◆ **Recorded information**:

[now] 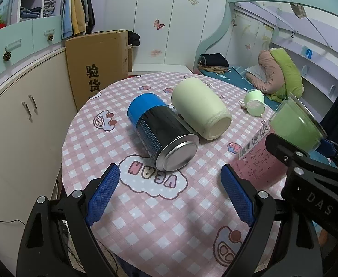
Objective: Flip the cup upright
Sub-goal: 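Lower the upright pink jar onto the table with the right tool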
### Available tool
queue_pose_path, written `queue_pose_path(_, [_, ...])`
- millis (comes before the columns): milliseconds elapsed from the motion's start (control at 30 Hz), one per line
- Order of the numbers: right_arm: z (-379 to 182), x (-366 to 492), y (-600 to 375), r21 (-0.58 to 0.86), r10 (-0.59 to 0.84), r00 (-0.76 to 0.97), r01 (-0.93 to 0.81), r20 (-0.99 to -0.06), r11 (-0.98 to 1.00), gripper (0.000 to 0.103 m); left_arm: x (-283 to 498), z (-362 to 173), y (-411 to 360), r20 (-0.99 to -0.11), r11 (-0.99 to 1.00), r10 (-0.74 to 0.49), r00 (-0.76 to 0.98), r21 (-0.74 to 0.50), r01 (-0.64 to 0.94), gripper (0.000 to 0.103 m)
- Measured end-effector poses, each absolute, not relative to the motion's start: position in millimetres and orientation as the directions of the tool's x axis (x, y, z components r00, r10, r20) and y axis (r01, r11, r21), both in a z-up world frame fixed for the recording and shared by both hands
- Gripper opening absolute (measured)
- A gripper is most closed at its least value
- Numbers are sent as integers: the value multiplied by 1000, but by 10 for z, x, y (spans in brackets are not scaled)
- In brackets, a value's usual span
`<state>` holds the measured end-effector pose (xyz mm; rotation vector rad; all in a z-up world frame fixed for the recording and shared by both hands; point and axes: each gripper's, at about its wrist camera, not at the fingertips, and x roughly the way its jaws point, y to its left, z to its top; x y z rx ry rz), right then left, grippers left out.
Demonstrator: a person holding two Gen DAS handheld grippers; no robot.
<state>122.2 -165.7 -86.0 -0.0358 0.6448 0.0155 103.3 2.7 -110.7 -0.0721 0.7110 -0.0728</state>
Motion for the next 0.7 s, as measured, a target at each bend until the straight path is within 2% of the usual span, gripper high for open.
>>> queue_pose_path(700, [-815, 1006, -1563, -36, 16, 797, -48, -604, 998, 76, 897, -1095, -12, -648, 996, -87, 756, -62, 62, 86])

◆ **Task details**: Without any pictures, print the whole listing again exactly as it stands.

◆ **Task solution**:
[now] 
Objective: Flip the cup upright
Sub-goal: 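Lower the upright pink jar onto the table with the right tool
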### Available tool
queue_pose_path, written `queue_pose_path(_, [_, ...])`
- millis (comes before the columns): milliseconds elapsed from the motion's start (control at 30 Hz), one per line
- Order of the numbers: right_arm: z (-379 to 182), x (-366 to 492), y (-600 to 375), r21 (-0.58 to 0.86), r10 (-0.59 to 0.84), r00 (-0.76 to 0.97), r01 (-0.93 to 0.81), r20 (-0.99 to -0.06), r11 (-0.98 to 1.00), gripper (0.000 to 0.103 m); left_arm: x (-283 to 498), z (-362 to 173), y (-411 to 360), r20 (-0.99 to -0.11), r11 (-0.99 to 1.00), r10 (-0.74 to 0.49), r00 (-0.76 to 0.98), r21 (-0.74 to 0.50), r01 (-0.64 to 0.94), gripper (0.000 to 0.103 m)
- Measured end-effector poses, each absolute, not relative to the motion's start: position in millimetres and orientation as the directions of the tool's x axis (x, y, z components r00, r10, r20) and y axis (r01, r11, r21), both in a z-up world frame fixed for the recording and shared by both hands
- Gripper opening absolute (measured)
- A gripper is most closed at its least value
- Numbers are sent as integers: the value multiplied by 1000, but by 10 for z, x, y (spans in brackets are not scaled)
- In brackets, a value's usual span
`<state>` holds the measured end-effector pose (xyz mm; rotation vector rad; all in a z-up world frame fixed for the recording and shared by both hands; point and axes: each gripper's, at about its wrist camera, not at the fingertips, and x roughly the way its jaws point, y to its left, z to its top; x y z rx ry rz), right then left, grippers left out.
Demonstrator: a person holding two Gen DAS handheld grippers; no robot.
<state>122.2 -165.7 -86.0 -0.0358 0.6448 0.0155 103.3 2.7 -110.7 -0.0721 0.7110 -0.0728</state>
Motion for the next 0.7 s, as measured, a target at each bend until the straight path is within 2% of the usual span, gripper high for open.
>>> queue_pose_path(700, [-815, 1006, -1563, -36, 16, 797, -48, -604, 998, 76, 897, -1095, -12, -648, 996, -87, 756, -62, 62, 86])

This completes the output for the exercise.